In other words, she was a wannabe Trump. Word salad, nonstop lies, incompetence, and all. No wonder those two grifters found each other--he tried to ride on her coat tails by inviting her to New York and taking her out for pizza (which he ate with a knife and fork) and she strapped on a pair of fantasy-porn fake breasts and tottered around on six-inch heels.

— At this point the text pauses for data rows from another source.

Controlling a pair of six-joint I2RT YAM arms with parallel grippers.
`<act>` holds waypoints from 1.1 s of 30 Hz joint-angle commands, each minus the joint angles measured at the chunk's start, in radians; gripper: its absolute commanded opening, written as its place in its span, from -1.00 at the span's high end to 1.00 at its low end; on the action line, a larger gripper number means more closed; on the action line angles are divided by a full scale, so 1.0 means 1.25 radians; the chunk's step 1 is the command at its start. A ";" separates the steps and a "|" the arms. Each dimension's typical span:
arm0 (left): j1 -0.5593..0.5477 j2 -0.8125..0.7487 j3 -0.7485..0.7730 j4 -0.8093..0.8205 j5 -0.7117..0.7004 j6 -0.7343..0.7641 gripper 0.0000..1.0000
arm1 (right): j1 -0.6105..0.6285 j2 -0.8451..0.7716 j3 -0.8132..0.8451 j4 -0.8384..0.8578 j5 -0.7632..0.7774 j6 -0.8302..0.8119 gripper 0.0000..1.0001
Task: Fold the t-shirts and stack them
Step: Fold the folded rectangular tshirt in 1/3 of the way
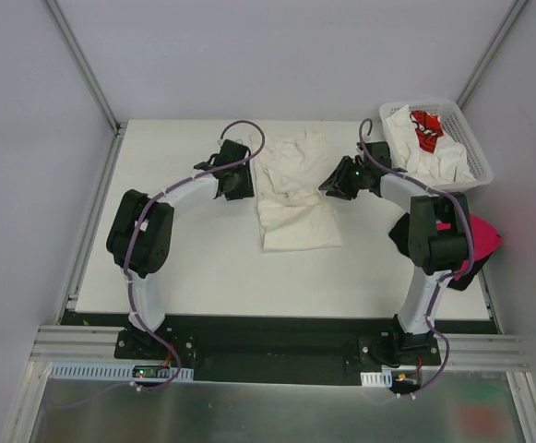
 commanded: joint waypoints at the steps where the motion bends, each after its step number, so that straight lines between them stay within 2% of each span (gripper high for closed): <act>1: 0.002 0.007 0.039 -0.001 0.027 -0.010 0.29 | 0.014 0.003 0.037 0.004 -0.003 0.008 0.21; 9: -0.007 0.011 0.037 0.002 0.027 -0.016 0.32 | 0.027 0.027 0.048 0.012 -0.001 0.017 0.21; 19: -0.016 -0.039 -0.007 0.010 0.016 -0.004 0.32 | -0.001 0.095 0.162 -0.016 0.000 0.001 0.21; 22: -0.016 -0.050 -0.022 0.011 0.011 -0.001 0.33 | -0.006 0.100 0.175 -0.025 0.002 -0.003 0.41; 23: -0.016 -0.053 -0.026 0.012 0.009 0.000 0.33 | -0.006 0.099 0.175 -0.025 0.001 -0.003 0.56; 26: -0.016 -0.065 -0.042 0.013 0.001 0.000 0.34 | -0.007 0.099 0.165 -0.020 -0.001 0.000 0.67; 28: -0.016 -0.074 -0.051 0.016 -0.001 0.000 0.34 | -0.007 0.100 0.161 -0.015 0.008 -0.002 0.66; 33: -0.016 -0.097 -0.072 0.021 0.002 -0.004 0.35 | -0.013 0.099 0.159 -0.023 0.001 -0.010 0.42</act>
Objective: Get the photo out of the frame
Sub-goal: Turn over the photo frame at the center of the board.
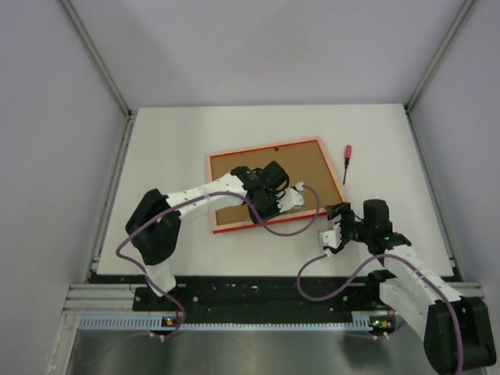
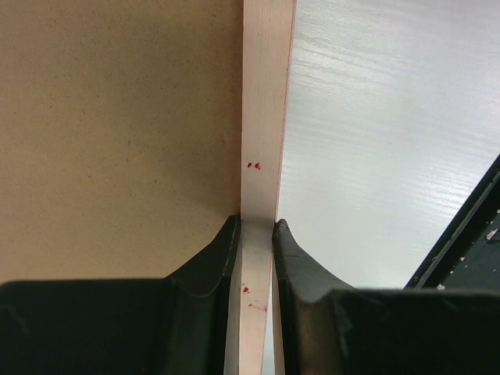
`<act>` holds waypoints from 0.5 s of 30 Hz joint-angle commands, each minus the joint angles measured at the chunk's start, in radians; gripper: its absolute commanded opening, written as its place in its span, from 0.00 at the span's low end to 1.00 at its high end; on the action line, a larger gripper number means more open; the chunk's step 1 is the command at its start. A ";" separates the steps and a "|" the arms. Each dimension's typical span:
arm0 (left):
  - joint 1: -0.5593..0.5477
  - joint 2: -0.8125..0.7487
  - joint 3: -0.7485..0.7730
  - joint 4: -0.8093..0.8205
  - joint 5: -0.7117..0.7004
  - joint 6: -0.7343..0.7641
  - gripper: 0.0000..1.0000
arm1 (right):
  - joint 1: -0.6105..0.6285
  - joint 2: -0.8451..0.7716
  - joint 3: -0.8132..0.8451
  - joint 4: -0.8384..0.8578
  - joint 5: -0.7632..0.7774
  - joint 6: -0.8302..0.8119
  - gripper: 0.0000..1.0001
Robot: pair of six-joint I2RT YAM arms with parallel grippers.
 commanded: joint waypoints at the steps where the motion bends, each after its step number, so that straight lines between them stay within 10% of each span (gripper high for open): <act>1: 0.005 -0.017 0.065 0.019 0.017 -0.002 0.00 | 0.071 0.028 -0.070 0.312 0.096 0.081 0.77; 15: 0.007 -0.041 0.063 0.006 0.031 -0.005 0.00 | 0.312 0.195 -0.216 0.845 0.280 0.113 0.70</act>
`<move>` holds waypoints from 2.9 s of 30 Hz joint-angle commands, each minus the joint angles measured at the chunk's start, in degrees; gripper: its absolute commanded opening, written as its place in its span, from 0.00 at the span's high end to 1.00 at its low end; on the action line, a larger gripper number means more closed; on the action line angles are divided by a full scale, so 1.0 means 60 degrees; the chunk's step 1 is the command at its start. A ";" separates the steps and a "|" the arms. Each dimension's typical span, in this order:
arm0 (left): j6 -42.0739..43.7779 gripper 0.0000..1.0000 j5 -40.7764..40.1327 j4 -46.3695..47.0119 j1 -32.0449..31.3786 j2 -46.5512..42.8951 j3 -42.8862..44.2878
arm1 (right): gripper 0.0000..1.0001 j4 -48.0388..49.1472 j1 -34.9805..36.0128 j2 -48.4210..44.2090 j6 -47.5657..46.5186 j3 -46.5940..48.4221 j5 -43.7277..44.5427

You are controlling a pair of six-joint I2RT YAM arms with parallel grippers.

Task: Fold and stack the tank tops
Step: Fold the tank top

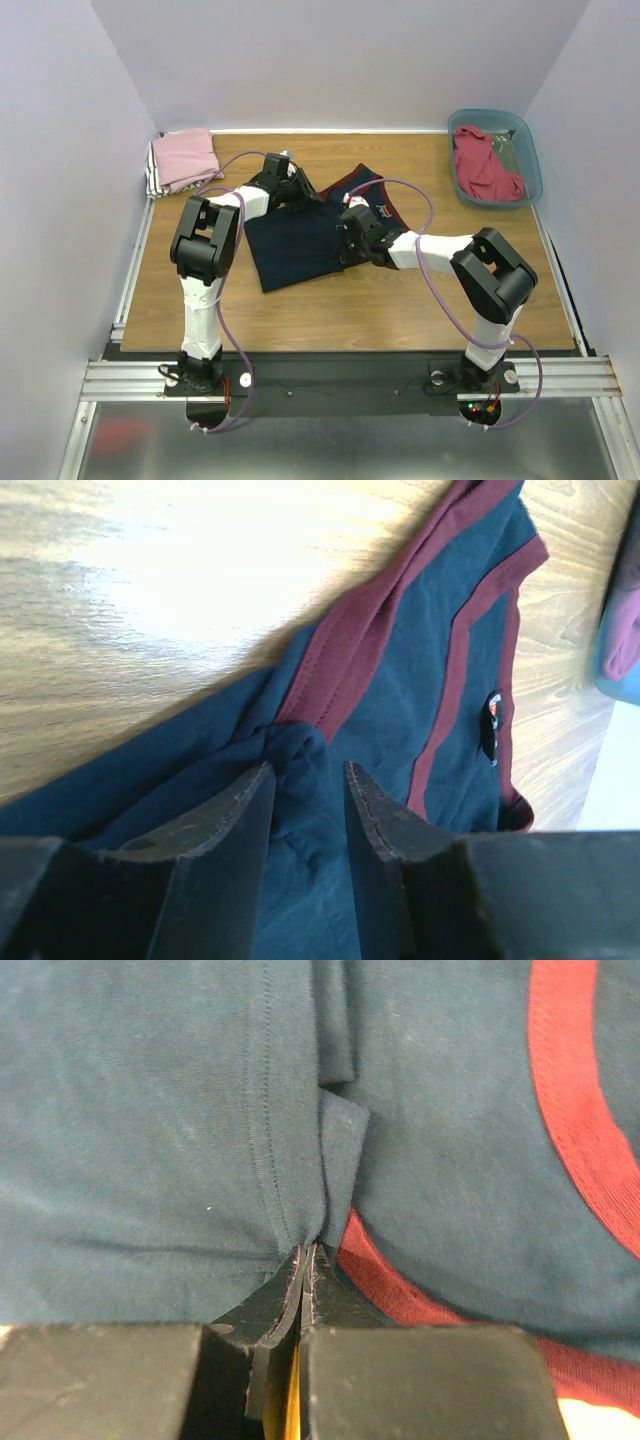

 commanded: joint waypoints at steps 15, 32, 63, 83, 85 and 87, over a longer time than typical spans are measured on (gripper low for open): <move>0.0108 0.52 -0.0679 -0.0175 0.0179 -0.1748 -0.0216 | 0.99 0.3714 0.0540 0.1041 0.2333 -0.0281 -0.4055; -0.0081 0.54 -0.1396 -0.0087 0.0135 -0.4543 -0.3408 | 0.53 0.2749 0.0585 -0.1036 0.2334 -0.0807 -0.1566; 0.1369 0.89 0.0654 0.1861 -0.5108 -0.2672 -0.3015 | 0.57 -0.3815 0.1712 -0.7895 0.3812 -0.4967 0.1379; 0.1603 1.00 0.0889 0.1773 -0.5329 -0.1456 -0.2737 | 0.61 -0.2497 0.2562 -0.5976 0.4355 -0.4880 0.3224; 0.1661 1.00 0.0859 0.1744 -0.5329 -0.1368 -0.2751 | 0.66 -0.2512 0.2562 -0.5931 0.4326 -0.4719 0.3342; 0.1676 1.00 0.0772 0.1685 -0.5329 -0.1309 -0.2766 | 0.76 -0.2497 0.2562 -0.6077 0.4282 -0.4660 0.3488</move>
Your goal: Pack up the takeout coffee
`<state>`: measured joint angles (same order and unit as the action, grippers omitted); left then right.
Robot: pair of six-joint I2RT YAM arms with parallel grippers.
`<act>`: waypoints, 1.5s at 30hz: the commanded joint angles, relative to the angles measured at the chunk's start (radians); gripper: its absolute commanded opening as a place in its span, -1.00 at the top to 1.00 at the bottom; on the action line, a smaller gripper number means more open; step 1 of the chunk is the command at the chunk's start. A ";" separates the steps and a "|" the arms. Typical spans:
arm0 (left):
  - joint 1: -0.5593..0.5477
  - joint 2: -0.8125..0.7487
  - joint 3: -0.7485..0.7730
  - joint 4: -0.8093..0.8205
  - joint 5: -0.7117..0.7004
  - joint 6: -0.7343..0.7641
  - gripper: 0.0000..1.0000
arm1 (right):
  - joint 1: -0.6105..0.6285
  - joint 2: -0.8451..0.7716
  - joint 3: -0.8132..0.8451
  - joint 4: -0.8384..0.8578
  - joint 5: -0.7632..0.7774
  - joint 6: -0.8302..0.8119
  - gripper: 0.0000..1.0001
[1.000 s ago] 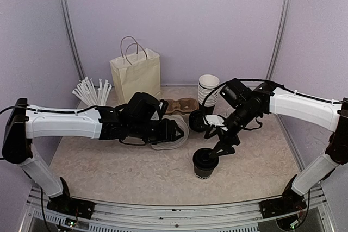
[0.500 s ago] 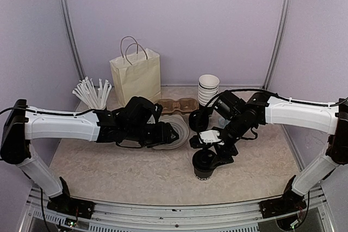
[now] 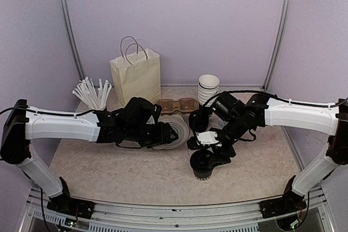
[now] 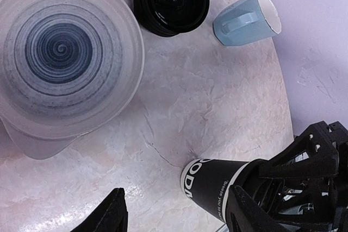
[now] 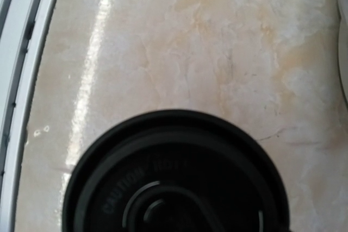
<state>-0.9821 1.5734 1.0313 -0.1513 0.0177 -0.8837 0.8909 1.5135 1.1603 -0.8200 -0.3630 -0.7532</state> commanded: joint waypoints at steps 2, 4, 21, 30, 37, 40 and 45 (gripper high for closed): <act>0.007 -0.013 0.008 0.020 -0.001 0.007 -0.23 | -0.008 -0.049 -0.001 -0.027 0.008 0.028 -0.36; 0.008 -0.008 0.020 0.017 0.002 0.014 -0.23 | -0.042 -0.070 0.013 -0.045 -0.031 0.034 -0.35; 0.013 0.061 0.115 0.014 0.046 0.076 -0.23 | -0.809 -0.181 0.272 -0.184 -0.243 0.029 -0.29; 0.017 0.087 0.131 0.023 0.075 0.105 -0.23 | -0.995 -0.119 0.232 -0.039 -0.042 0.156 -0.32; 0.025 0.101 0.156 -0.027 0.048 0.132 -0.23 | -1.016 -0.025 0.124 0.071 -0.009 0.254 -0.34; 0.025 0.105 0.156 -0.034 0.055 0.140 -0.23 | -1.017 0.000 0.092 0.097 0.000 0.262 -0.35; 0.025 0.105 0.149 -0.030 0.056 0.140 -0.23 | -1.017 0.015 0.035 0.142 0.012 0.263 -0.39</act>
<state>-0.9611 1.6653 1.1641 -0.1692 0.0746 -0.7635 -0.1146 1.5246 1.2293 -0.7433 -0.3645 -0.5129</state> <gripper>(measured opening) 0.614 0.689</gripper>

The only thing Palin had going for her is that with enough donor money for professional hair and makeup, and $10k of donor money for fancy clothes, she gave some conservative men pants-feelings. But her looks are gone now.
Katydid says
Oh, and another trait Palin and Trump have in common: they are both dumber than dirt and too lazy to learn. They also share a sadistic streak and a joy in hurting people. But as a male candidate Trump’s still viable candidate even in oompa-loompa orange makeup with a really bad combover and ridiculous lifts in his shoes, Palin is a 60-something woman and her looks have slipped to “average”, so she’s no longer a viable candidate.
Deepak Shetty says
Dick Cheney hasnt been relevant even within the Republican party since probably the second Obama term -- i doubt this endorsement matters to anyone currently voting for Trump.
The Republicans who could have made a difference already showed their position when it was impeachment time.